Podemos estar de acuerdo con que Los ejércitos trata un momento preciso de la historia de nuestra violencia que podemos situar en las décadas de 1980 y 1990. Hay indicios al respecto en las alusiones a paramilitares, milicianos y soldados; no en toda la historia de la violencia en nuestro país se ha dado con tanta fuerza un enfrentamiento entre estas tres instancias. Ahora bien, en la novela las diferencias entre los tres grupos se desdibujan deliberadamente y es ahí donde comienza a aparecer lo interesante del tratamiento del tema por parte de Rosero. Empieza, digo, porque no es este el único mecanismo que emplea el autor para construir un punto de vista que, por supuesto, no es el de los ejércitos (vengan del lado que vengan son, ante la población civil, ejércitos).
Este punto de vista se concreta en la colectividad (el pueblo de San José) y en un personaje (el narrador, Ismael). La decisión de un narrador-personaje, del uso de una primera persona contribuye a particularizar el punto de vista y establece distancias respecto de formas de tratar el tema en épocas anteriores: Ismael es un profesor jubilado; a pesar de su edad, se caracteriza como un hombre vital, pícaro y hasta chistoso; hace parte de la población civil, sin ningún tipo de privilegios, de la comunidad de San José; se trata de un hombre que ve la vida desde el solar donde recolecta frutas mientras su esposa, Otilia, le hace de comer y lo cuida en la compañía de sus gatos.
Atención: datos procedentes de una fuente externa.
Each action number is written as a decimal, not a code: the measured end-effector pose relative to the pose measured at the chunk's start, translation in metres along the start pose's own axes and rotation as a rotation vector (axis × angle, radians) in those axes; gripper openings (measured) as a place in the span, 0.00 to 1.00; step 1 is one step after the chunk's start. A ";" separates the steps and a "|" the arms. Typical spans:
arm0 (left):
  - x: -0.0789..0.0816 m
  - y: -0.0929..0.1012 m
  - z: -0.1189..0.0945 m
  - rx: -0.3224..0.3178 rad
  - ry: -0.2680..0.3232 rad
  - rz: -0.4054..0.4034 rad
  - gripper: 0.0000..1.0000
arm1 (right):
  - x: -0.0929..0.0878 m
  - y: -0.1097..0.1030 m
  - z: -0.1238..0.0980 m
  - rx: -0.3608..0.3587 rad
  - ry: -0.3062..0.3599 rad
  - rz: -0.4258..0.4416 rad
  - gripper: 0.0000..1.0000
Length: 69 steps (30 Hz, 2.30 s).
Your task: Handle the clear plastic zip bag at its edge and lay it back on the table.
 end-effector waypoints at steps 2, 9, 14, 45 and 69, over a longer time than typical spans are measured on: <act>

Sin embargo, el regreso -porque se trata de un regreso- de la guerra, el caos en el pueblo y la consecuente desaparición de su esposa ocasionan la transformación de Ismael: comienza a perder la memoria, se desubica, por momentos se presenta como una figura incorpórea, muerta y, en un procedimiento que recuerda a Juan Rulfo, conversa con otros que no precisan bien vivir o estar muertos. Ismael -y nosotros, los lectores, con él- delira, alucina, sueña, parece enloquecer. Así entramos y participamos de ese universo de la violencia. No veo necesario referirme a los hechos violentos -que los hay- sino a estas intervenciones del escritor, a sus procedimientos que son, también, toma de posición.
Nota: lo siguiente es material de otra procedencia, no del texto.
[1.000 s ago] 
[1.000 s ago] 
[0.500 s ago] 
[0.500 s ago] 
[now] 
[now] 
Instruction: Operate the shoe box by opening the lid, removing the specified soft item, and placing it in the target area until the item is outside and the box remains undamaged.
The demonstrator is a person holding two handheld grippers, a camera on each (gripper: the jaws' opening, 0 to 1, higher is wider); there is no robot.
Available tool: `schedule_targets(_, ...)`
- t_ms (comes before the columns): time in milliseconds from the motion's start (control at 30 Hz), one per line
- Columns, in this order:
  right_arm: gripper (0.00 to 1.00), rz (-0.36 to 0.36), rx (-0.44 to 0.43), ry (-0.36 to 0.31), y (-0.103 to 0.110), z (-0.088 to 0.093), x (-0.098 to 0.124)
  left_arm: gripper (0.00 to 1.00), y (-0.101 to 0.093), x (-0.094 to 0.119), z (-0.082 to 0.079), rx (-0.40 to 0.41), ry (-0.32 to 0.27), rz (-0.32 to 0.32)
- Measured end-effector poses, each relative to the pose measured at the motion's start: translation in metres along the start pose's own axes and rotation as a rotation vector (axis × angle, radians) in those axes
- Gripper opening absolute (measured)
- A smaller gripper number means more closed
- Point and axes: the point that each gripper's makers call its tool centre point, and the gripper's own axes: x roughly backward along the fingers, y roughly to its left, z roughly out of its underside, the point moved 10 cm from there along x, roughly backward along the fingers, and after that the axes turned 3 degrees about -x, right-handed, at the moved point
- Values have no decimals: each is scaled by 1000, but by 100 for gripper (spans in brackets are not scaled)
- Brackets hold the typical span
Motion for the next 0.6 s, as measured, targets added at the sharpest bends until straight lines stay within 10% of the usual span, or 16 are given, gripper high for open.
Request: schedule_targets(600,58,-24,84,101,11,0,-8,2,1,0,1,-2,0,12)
De donde sea que provengan, los ejércitos hacen daño a la población civil; en eso no se distinguen guerrilleros, paramilitares y soldados. En la colectividad la violencia aparece naturalizada, la crueldad es cotidiana; todas las formas y prácticas de la violencia se suceden en el relato de Ismael quien a veces se sorprende de olvidar que está en medio de un enfrentamiento armado. Esto tampoco le resulta un impedimento para apreciar la sensualidad de su vecina Geraldina mientras el pueblo colapsa y sus vecinos son asesinados o huyen. Rosero propone una perspectiva de la violencia originada en quien vive el fenómeno, sí; pero quien vive la violencia en carne propia se presenta como una figura ambivalente, a veces irresponsable y laxa con sus pensamientos.
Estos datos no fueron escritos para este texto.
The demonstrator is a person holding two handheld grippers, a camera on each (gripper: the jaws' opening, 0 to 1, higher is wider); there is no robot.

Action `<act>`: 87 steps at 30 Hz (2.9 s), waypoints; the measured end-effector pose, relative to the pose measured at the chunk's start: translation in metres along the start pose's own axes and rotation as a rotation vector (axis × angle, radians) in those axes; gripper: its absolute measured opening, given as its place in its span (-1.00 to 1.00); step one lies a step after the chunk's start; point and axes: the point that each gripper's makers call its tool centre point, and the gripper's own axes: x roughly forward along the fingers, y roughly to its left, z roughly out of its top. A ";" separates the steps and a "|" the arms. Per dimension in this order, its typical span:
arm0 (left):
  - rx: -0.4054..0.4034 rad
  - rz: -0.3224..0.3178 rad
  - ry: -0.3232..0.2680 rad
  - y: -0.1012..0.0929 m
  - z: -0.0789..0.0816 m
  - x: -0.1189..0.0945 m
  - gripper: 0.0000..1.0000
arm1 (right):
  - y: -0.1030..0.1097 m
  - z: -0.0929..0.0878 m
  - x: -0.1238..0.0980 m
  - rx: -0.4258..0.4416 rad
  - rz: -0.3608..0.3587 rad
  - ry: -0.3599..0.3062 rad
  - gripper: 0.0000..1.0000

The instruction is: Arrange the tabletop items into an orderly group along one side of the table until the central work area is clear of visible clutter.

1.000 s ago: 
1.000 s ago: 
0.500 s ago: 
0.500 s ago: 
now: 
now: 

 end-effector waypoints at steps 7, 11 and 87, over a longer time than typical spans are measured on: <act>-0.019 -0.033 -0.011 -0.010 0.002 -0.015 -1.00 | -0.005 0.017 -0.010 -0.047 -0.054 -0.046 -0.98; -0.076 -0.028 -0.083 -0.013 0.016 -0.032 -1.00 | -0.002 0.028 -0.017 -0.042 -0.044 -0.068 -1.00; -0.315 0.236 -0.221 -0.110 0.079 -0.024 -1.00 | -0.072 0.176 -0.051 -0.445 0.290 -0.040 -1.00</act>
No creo que se trate de una mirada menos seria sobre la violencia; al contrario, creo que esa ambivalencia le aporta complejidad a esa mirada, la hace un asunto de hecho más serio porque compromete la cotidianidad, la vida íntima, la privacidad… Los ejércitos no interesa solo porque se narra en primera persona sino por la complejidad de esta primera persona, tan cercana, tan ambivalente, tan gris, tan nosotros mismos en relación con la violencia.